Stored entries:
◇ ◇ ◇ ◇ ◇

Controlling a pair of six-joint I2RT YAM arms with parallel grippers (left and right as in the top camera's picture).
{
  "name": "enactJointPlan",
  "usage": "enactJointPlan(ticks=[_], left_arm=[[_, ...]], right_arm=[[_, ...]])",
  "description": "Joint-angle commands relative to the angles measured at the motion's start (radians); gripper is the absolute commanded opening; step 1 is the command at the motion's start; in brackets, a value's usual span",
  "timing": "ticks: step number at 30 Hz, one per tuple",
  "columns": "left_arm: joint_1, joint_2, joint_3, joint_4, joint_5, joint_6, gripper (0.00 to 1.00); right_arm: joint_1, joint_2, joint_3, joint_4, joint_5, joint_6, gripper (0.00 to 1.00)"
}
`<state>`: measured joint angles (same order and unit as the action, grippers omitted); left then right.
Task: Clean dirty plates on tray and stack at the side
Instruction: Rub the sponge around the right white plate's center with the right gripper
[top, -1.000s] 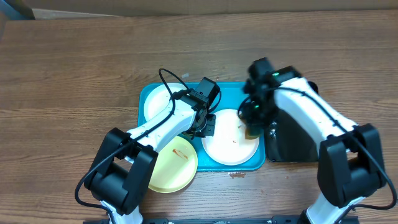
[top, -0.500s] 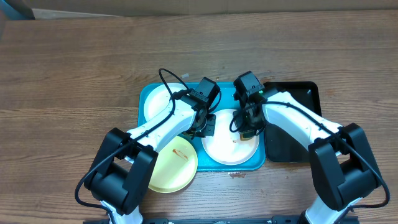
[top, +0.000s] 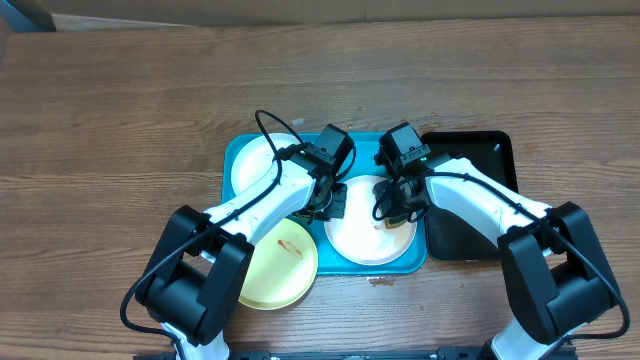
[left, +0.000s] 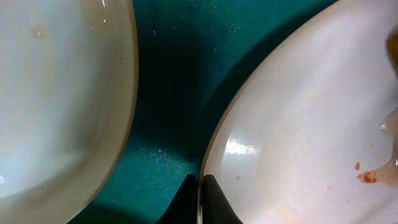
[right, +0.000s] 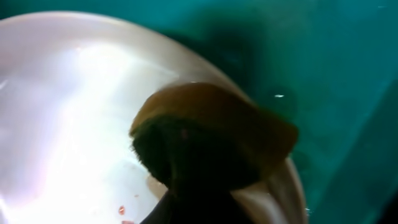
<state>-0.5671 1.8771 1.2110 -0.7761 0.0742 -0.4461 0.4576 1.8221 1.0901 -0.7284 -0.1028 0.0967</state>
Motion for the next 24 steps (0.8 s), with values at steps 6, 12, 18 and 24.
enactJointPlan(ticks=[6,12,18,24], left_arm=[[0.005,0.016,0.014,0.005,-0.015,-0.015,0.04],[0.005,0.016,0.014,0.010,-0.014,-0.015,0.04],[0.005,0.016,0.014,0.011,-0.014,-0.015,0.04],[0.005,0.016,0.014,0.010,-0.014,-0.014,0.04]], right_arm=[[0.003,-0.006,-0.025,-0.036,-0.140,-0.081,0.12],[0.004,-0.006,-0.025,-0.053,-0.233,-0.128,0.12],[0.004,-0.006,-0.025,-0.075,-0.234,-0.127,0.12],[-0.011,-0.006,0.012,-0.116,-0.269,-0.129,0.08]])
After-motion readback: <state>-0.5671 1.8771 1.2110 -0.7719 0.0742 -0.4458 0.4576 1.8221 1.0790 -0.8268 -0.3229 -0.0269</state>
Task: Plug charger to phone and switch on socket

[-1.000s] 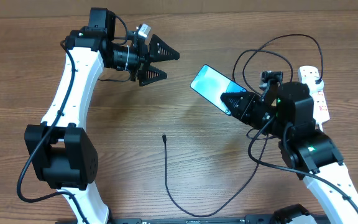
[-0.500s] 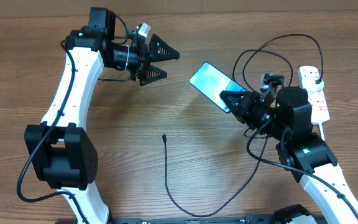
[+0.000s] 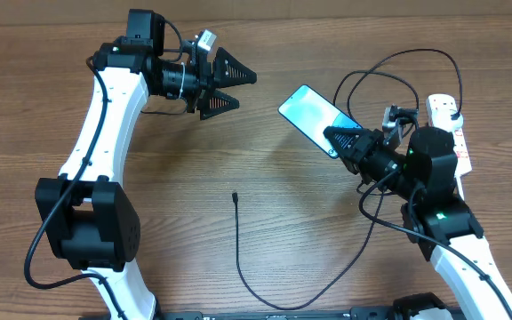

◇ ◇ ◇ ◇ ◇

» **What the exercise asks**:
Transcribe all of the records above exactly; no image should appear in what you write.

» **Result of the task**:
Controlling a pair of six-joint I2RT YAM arms with parallel grippers (left and right as in the top camera's picture).
{
  "name": "enactJointPlan",
  "usage": "enactJointPlan(ticks=[_], left_arm=[[_, ...]], right_arm=[[_, ...]])",
  "description": "Joint-angle commands relative to the angles measured at the motion's start (radians); gripper is the absolute commanded opening; step 1 is the command at the motion's start; in brackets, a value's usual span",
  "timing": "ticks: step number at 30 Hz, one per tuple",
  "columns": "left_arm: joint_1, joint_2, joint_3, joint_4, joint_5, joint_6, gripper (0.00 to 1.00); right_arm: joint_1, joint_2, joint_3, joint_4, joint_5, joint_6, gripper (0.00 to 1.00)"
}
`<state>`: measured joint angles (same order and unit as the action, grippers omitted); left then right.
Task: Clean dirty plates on tray and stack at the side
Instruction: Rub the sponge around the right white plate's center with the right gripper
[top, -1.000s] 
[top, -0.500s] 
[top, +0.000s] 
[left, +0.000s] 
[right, +0.000s] 
<state>-0.5671 1.8771 1.2110 -0.7761 0.0742 -0.4461 0.4576 1.8221 1.0901 -0.7284 -0.1028 0.0967</state>
Motion for the next 24 steps (0.8 s), with values at steps 6, 12, 18 and 24.
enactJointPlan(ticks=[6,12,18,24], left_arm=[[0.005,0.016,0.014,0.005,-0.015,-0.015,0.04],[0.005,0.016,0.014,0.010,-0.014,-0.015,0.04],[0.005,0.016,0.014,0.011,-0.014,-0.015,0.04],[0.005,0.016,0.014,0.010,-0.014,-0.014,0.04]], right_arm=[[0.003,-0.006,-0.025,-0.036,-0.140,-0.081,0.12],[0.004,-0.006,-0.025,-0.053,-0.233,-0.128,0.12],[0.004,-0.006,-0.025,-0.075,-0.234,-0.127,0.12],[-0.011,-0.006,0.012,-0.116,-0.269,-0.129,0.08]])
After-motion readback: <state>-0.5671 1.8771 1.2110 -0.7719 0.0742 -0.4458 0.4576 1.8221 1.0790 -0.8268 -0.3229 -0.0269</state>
Task: Plug charger to phone and switch on socket

[-1.000s] 
[-0.500s] 
[+0.000s] 

No more output is needed here.